● What the exercise asks
If a line comes after the one containing "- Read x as", leave it out; copy every line before it, and that line too, exactly as written, starting from the first line of the entries.

(Collected data)
····················
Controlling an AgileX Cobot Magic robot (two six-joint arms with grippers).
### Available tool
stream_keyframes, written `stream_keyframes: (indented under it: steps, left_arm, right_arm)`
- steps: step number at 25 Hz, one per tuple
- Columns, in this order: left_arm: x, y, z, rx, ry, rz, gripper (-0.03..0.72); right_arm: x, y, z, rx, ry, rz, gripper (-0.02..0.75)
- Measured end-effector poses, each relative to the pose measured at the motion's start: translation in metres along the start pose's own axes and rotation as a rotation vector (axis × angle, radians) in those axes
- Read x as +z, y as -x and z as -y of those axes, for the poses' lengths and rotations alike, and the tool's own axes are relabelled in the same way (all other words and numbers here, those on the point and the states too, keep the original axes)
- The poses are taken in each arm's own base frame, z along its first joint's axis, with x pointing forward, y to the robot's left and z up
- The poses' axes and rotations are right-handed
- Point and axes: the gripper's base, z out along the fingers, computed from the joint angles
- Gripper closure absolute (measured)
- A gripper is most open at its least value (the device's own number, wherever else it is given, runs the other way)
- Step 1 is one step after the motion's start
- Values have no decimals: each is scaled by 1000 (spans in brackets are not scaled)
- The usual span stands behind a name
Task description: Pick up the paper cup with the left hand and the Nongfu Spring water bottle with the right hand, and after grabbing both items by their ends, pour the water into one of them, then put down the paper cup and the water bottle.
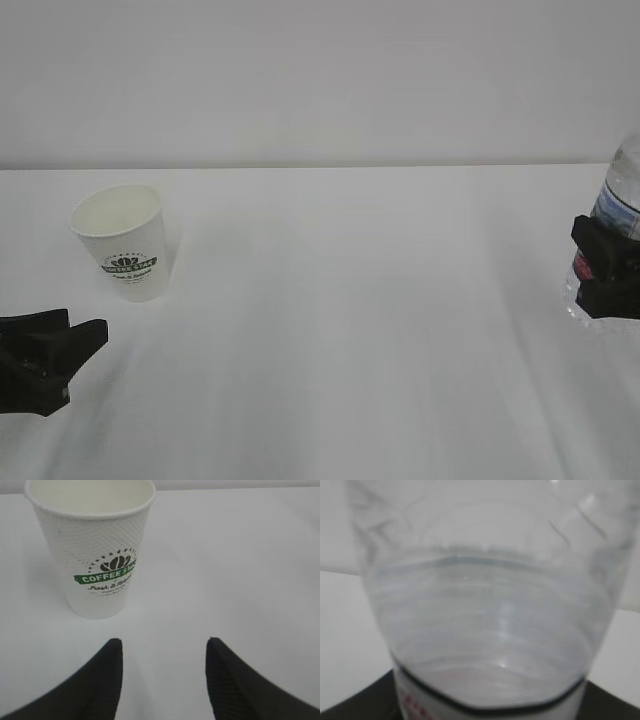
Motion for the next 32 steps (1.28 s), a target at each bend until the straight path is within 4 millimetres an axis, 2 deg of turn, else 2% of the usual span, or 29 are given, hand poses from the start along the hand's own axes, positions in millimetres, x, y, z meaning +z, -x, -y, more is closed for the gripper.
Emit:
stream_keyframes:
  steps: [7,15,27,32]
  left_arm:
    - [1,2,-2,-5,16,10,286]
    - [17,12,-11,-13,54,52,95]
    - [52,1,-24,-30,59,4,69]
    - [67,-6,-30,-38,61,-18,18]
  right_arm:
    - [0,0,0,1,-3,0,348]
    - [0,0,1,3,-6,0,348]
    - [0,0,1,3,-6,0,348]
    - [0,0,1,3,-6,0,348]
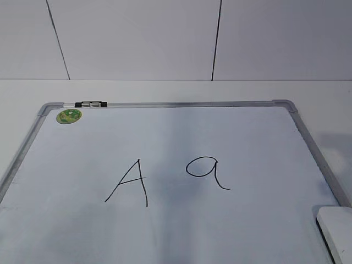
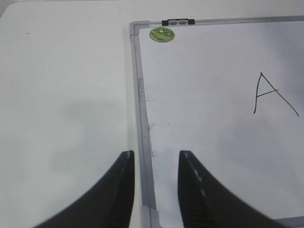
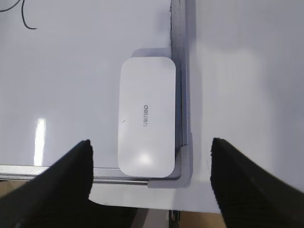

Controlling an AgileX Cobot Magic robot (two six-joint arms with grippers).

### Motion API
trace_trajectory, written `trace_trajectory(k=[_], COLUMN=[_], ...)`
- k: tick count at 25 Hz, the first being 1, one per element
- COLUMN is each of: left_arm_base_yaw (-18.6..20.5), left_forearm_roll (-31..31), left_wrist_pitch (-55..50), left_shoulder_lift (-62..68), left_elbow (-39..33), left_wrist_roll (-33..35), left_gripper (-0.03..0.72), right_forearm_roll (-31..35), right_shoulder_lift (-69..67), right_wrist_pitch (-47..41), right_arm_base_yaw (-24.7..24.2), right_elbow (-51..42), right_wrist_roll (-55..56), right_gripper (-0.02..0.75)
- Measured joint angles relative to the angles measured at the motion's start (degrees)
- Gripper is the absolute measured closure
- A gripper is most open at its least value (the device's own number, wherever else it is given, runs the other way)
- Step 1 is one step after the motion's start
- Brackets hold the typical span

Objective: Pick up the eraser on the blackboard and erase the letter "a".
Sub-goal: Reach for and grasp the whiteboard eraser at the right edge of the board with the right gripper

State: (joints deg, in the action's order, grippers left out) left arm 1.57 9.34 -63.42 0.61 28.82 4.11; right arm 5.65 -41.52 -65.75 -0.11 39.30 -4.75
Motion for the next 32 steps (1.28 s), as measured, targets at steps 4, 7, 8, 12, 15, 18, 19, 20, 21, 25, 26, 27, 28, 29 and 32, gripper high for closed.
trace_trajectory(k=[4, 7, 8, 12, 15, 18, 19, 20, 21, 25, 26, 27, 28, 29, 32], left_arm_base_yaw=[0.00, 0.00, 0.00, 0.00, 0.00, 0.00, 0.00, 0.00, 0.00, 0.00, 0.00, 0.00, 0.00, 0.00, 0.00], left_forearm_roll=[0.00, 0.00, 0.00, 0.00, 0.00, 0.00, 0.00, 0.00, 0.00, 0.00, 0.00, 0.00, 0.00, 0.00, 0.00], left_wrist_pitch=[0.00, 0.00, 0.00, 0.00, 0.00, 0.00, 0.00, 0.00, 0.00, 0.00, 0.00, 0.00, 0.00, 0.00, 0.00], left_shoulder_lift=[0.00, 0.00, 0.00, 0.00, 0.00, 0.00, 0.00, 0.00, 0.00, 0.00, 0.00, 0.00, 0.00, 0.00, 0.00], left_elbow=[0.00, 0.00, 0.00, 0.00, 0.00, 0.00, 0.00, 0.00, 0.00, 0.00, 0.00, 0.00, 0.00, 0.00, 0.00], left_wrist_roll=[0.00, 0.00, 0.00, 0.00, 0.00, 0.00, 0.00, 0.00, 0.00, 0.00, 0.00, 0.00, 0.00, 0.00, 0.00], left_gripper=[0.454, 0.454, 0.454, 0.454, 0.454, 0.453, 0.453, 0.453, 0.453, 0.453, 0.453, 0.453, 0.453, 0.453, 0.453], right_forearm_roll=[2.19, 3.08, 3.08, 2.96, 3.16, 3.16, 3.16, 3.16, 3.05, 2.59, 2.59, 2.69, 2.69, 2.69, 2.69], right_shoulder_lift=[-2.14, -3.27, -3.67, -5.60, -7.33, -8.11, -8.11, -8.22, -8.67, -11.79, -12.83, -13.66, -14.69, -15.77, -18.79], right_wrist_pitch=[-0.77, -1.45, -1.72, -2.41, -2.36, -0.68, -0.69, -0.98, -1.66, -3.26, -3.26, -3.26, -3.26, -3.26, -2.99], right_arm_base_yaw=[0.90, 1.76, 1.89, 1.86, 1.86, 1.86, 1.86, 1.86, 1.86, 1.92, 1.92, 1.92, 1.92, 1.92, 1.92], right_elbow=[0.00, 0.00, 0.00, 0.00, 0.00, 0.00, 0.00, 0.03, 0.12, 0.15, 0.15, 0.24, 0.24, 0.35, 0.35], right_wrist_roll=[-1.84, -2.52, -2.64, -2.75, -1.71, -1.50, -1.35, -1.35, -1.35, -1.22, -1.09, -1.09, -0.98, -0.98, -0.38], right_gripper=[0.135, 0.082, 0.072, 0.058, 0.055, 0.055, 0.055, 0.055, 0.055, 0.055, 0.056, 0.056, 0.056, 0.056, 0.056])
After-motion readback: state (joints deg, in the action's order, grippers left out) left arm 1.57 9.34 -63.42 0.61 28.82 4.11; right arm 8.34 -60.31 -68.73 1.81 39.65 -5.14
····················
● Answer section
Controlling an AgileX Cobot Magic robot (two six-joint arms with grippers).
### Available tool
stream_keyframes, written `stream_keyframes: (indented under it: steps, left_arm, right_arm)`
- steps: step number at 25 Hz, one per tuple
- Columns, in this order: left_arm: x, y, z, rx, ry, rz, gripper (-0.03..0.72); right_arm: x, y, z, rx, ry, rz, gripper (-0.02..0.75)
- Measured end-effector poses, each relative to the pose measured at the motion's start: translation in metres along the start pose's own axes and rotation as a rotation vector (axis × angle, radians) in those axes
- Read x as +z, y as -x and z as -y of those axes, for the poses' lengths and rotations alike, and the tool's own axes are relabelled in the same way (all other words and numbers here, those on the point and the states too, keep the original axes)

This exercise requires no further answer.